Beliau dengan kelompok NU tidak bisa dipisahkan dari simbol-simbol
keagamaan. Beliau seorang yang dilahirkan dan dibesarkan
dari lingkungan pesantren NU yang sangat konsisten dan
mempunyai komitmen yang tinggi dengan doktrin Ahlu sunnah
wal jama'ah ( baca: ASWAJA). Doktrin inilah yang melandasi
seluruh gerak dan sikap NU. Manusia dalam kehidupan sosialnya
tidak bisa dipisahkan dari kekuasaan, apakah ia berkuasa
atau dikuasai. Doktrin ASWAJA yang merupakan interpretasi
dari Qur'an dan sunnah nabi, mempunyai pandangan tersendiri
tentang kekuasaan dan kepemimpinan. NU sebagai refresentasi
dari doktrin ASWAJA mempunyai sikap yang jelas terhadap
kekuasaan dan kepemimpinan, baik disaat mereka berkuasa
dan memimpin , maupun disaat mereka dikuasai dan dipimpin.
Oleh
karena itu, pembahasan tentang "bughot" ,yang berkaitan
dengan kekuasaan, dari sisi teologi ASWAJA layak dikaji
secara saksama. Demikian pula, kata " bughot "
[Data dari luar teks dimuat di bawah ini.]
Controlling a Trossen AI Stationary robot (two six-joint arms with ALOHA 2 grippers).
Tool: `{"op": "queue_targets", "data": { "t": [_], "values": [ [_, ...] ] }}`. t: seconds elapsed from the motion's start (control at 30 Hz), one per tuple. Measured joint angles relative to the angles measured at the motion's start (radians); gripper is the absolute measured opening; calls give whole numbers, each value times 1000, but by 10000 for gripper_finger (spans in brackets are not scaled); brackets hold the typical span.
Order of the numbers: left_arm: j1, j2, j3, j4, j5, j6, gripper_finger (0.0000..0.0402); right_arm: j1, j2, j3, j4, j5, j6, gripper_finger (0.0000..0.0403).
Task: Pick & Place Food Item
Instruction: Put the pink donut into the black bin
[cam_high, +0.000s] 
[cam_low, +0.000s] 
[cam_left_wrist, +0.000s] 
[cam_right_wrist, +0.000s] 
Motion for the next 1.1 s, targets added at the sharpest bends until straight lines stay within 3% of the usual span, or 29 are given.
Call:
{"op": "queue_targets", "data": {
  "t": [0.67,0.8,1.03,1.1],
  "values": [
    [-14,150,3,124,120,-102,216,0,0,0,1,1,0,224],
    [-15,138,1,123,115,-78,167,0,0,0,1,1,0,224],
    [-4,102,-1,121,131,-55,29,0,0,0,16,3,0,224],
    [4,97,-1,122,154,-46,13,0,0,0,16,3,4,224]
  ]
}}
harus ditinjau dari sisi kesejarahan, karena kata ini
tidak muncul belakangan ini saja. Kata ini telah ada sejak
dari generasi pertama kaum muslimin.
Makna Bughot
Bughot
bentuk jamak ( plural ) dari baaghii
( muzakkar ) atau baghiyah (
muannats ) yang berarti orang yang melakukan kerusakan
atau kedzaliman. Ibnu Mandzur al Afriqi dalam kamusnya,
Lisan al 'Arab, berkata, " al fi'ah al baghiyah
hiya al dhalimah al kharijah 'an al imam al 'adil "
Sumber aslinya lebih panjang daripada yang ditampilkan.